En quelques phrases, je résumai le récit du professeur. McArdle semblait terriblement incrédule.

– Bon ! dit-il enfin. À propos de cette réunion scientifique de ce soir, vous n’êtes pas tenu au secret, n’est-ce pas ? Je ne pense pas que d’autres journaux s’y intéressent, car Waldron ne fera que répéter ce qu’il a déclaré maintes fois, et nul ne sait que Challenger viendra et parlera. Avec un peu de chance, nous pouvons avoir une belle exclusivité. De toute façon, vous y serez et vous nous rapporterez un compte rendu. Je vous réserverai de la place pour minuit.

J’eus une journée fort occupée. Je dînai de bonne heure au club des Sauvages avec Tarp Henry, à qui je racontai une partie de mes aventures. Il m’écouta avec un sourire indulgent et sceptique, jusqu’au moment où il éclata de rire quand je lui avouai que le professeur m’avait convaincu.

– Mon cher ami, dans la vie réelle, les choses ne se passent pas ainsi. Les gens ne tombent pas sur des découvertes sensationnelles pour égarer après coup leurs preuves. Laissez cela aux romanciers. Le type en question est aussi plein de malice qu’une cage de singes au zoo. Tout ça, c’est de la blague !

– Mais le poète américain ?

– Il n’a jamais existé !

– J’ai vu son album à croquis.

– C’est l’album à croquis de Challenger.

– Vous croyez qu’il a dessiné cet animal ?

– Naturellement ! Qui d’autre l’aurait fait ?

– Tout de même, les photographies…

– Il n’y avait rien sur les photographies. De votre propre aveu, vous n’y avez vu qu’un oiseau.

– Un ptérodactyle !

– À ce qu’il dit ! Il vous a mis un ptérodactyle dans l’idée.

– Alors, les os ?

– Le premier, il l’a tiré d’un ragoût de mouton. Le second, il l’a rafistolé pour l’occasion. Pour peu que vous soyez intelligent et que vous connaissiez votre affaire, vous pouvez truquer un os aussi aisément qu’une photographie.
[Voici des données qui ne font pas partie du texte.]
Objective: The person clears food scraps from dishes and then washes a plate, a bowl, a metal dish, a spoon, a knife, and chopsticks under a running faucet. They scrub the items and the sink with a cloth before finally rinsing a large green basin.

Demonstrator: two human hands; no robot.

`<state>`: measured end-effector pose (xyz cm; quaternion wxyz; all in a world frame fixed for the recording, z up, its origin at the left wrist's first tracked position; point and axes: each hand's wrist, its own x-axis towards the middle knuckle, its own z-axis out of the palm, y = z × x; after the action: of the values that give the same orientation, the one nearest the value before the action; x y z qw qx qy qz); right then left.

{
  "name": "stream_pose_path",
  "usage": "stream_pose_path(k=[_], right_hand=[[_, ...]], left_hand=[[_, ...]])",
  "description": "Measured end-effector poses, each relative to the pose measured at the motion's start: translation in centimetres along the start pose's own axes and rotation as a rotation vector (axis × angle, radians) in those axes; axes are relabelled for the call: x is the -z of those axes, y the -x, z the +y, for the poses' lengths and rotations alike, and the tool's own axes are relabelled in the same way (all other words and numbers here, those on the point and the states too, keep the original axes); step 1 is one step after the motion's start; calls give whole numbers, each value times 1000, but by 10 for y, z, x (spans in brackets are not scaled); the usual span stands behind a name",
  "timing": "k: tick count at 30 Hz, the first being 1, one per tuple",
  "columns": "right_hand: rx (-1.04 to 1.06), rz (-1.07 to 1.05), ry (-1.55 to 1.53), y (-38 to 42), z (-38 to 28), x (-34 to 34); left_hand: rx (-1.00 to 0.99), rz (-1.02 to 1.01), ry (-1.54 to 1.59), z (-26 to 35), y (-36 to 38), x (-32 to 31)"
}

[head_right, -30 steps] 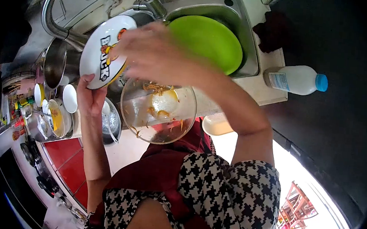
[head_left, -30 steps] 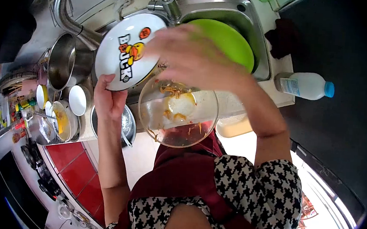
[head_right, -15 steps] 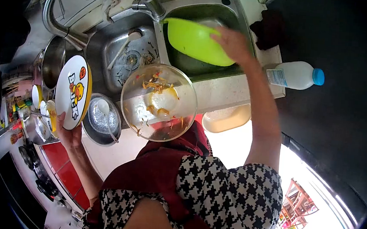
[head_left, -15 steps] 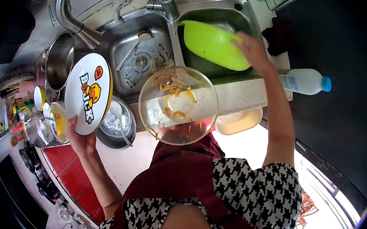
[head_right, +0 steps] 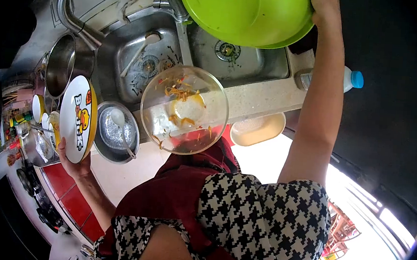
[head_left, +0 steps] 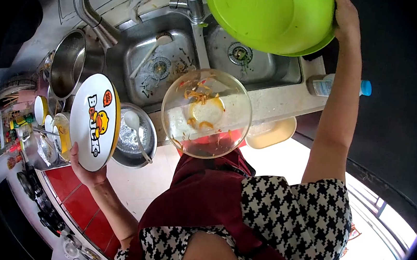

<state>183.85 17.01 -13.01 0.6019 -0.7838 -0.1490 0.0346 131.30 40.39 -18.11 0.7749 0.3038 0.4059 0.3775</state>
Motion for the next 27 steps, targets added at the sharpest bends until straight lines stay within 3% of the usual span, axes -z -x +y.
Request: stream_pose_path(k=[2, 4, 6, 8, 16, 21, 22, 24, 26, 27], right_hand=[[24, 24, -1, 9, -6, 4], [88, -44, -189, 21, -16, 15], [208, 166, 25, 34, -20, 22], [301, 214, 210, 36, -7, 31], [216, 306, 268, 83, -5, 58], [237, 139, 122, 132, -26, 98], [289, 237, 183, 154, -45, 89], [215, -47, 179, 176, -66, 94], [239, -35, 218, 189, -82, 90], [263, 90, 341, 197, -92, 91]], left_hand=[[-1, -18, -7, 2, -1, 0], [-22, -12, -17, 4, -3, 4], [-47, -8, -57, 6, -2, 4], [-64, -12, -82, 7, -1, 3], [-12, -107, -78, 5, -1, 4], [19, -135, -81, 16, 9, -9], [15, -42, -49, 23, 15, -12], [-10, 40, -117, 44, 19, 12], [1, -247, 24, 67, 15, 54], [-34, -218, -1, 80, 21, 65]])
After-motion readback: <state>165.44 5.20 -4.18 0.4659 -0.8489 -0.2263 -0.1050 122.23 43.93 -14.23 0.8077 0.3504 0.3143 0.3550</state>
Je commençais à me sentir mal à l’aise. Après tout, peut-être avais-je donné prématurément mon accord ?

– Venez-vous à la conférence ? demandai-je à brûle-pourpoint à Tarp Henry.

Mon compagnon réfléchit :

– Ce génial Challenger n’est pas trop populaire ! répondit-il. Des tas de gens ont des comptes à régler avec lui. Il est sans doute l’homme le plus détesté de Londres. Si les étudiants en médecine s’en mêlent, ce sera un chahut infernal.